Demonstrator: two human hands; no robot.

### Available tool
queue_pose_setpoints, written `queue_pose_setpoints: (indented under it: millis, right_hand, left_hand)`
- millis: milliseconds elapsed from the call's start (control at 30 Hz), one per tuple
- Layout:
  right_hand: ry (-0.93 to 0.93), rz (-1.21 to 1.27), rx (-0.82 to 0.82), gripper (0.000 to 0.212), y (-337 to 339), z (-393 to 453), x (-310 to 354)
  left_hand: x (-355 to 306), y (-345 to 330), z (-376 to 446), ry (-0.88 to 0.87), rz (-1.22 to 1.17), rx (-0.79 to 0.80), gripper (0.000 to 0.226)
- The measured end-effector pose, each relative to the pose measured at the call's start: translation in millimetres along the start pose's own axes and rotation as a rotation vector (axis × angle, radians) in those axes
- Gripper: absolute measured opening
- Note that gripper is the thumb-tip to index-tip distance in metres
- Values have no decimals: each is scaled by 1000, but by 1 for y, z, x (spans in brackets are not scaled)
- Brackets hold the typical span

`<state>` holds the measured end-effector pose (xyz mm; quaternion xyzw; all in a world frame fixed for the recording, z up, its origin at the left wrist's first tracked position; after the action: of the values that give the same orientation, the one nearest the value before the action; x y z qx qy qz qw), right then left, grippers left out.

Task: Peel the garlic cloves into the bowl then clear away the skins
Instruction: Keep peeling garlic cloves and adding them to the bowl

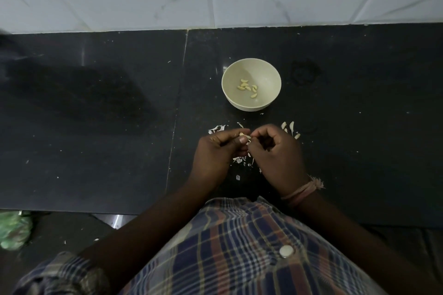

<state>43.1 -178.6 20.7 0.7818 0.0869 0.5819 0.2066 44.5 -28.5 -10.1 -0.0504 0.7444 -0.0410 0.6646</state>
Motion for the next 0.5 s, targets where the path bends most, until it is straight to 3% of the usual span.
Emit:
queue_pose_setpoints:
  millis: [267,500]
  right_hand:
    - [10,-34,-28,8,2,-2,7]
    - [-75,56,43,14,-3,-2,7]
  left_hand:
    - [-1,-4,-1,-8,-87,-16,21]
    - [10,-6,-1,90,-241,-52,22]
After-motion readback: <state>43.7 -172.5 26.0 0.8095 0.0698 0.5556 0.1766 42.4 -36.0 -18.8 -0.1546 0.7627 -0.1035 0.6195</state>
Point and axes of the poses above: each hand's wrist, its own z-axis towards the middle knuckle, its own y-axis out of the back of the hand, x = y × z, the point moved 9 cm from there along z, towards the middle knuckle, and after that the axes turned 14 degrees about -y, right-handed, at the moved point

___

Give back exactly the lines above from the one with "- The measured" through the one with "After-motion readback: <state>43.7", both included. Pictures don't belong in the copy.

- The measured end-effector pose, each relative to the pose measured at the call's start: translation in millimetres along the start pose's own axes and rotation as a rotation vector (axis × angle, radians) in those axes
- Gripper: absolute measured opening
- Note that gripper is the thumb-tip to index-tip distance in metres
- Values have no decimals: each is scaled by 1000, but by 1 for y, z, x (spans in brackets are not scaled)
- Brackets hold the typical span

`<state>` holds the measured end-effector pose (xyz mm; quaternion xyzw; all in a world frame fixed for the recording, z up, its origin at the left wrist's first tracked position; after the action: of the values that give the same orientation, the one nearest the value before the action; x y z qx qy qz qw), right then left, grippers left out.

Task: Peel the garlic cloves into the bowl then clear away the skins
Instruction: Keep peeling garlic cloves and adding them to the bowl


<state>43.1 -178.6 20.7 0.7818 0.0869 0.5819 0.2066 44.5 -28.5 -10.1 -0.0504 0.7444 -0.0410 0.6646</state>
Motion for the next 0.5 s, targets where the path bends most, until it is straight to 3% of the usual span.
Emit:
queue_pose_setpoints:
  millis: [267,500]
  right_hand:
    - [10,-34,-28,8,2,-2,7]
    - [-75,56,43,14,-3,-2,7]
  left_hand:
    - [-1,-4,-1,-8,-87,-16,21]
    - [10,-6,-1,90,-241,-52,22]
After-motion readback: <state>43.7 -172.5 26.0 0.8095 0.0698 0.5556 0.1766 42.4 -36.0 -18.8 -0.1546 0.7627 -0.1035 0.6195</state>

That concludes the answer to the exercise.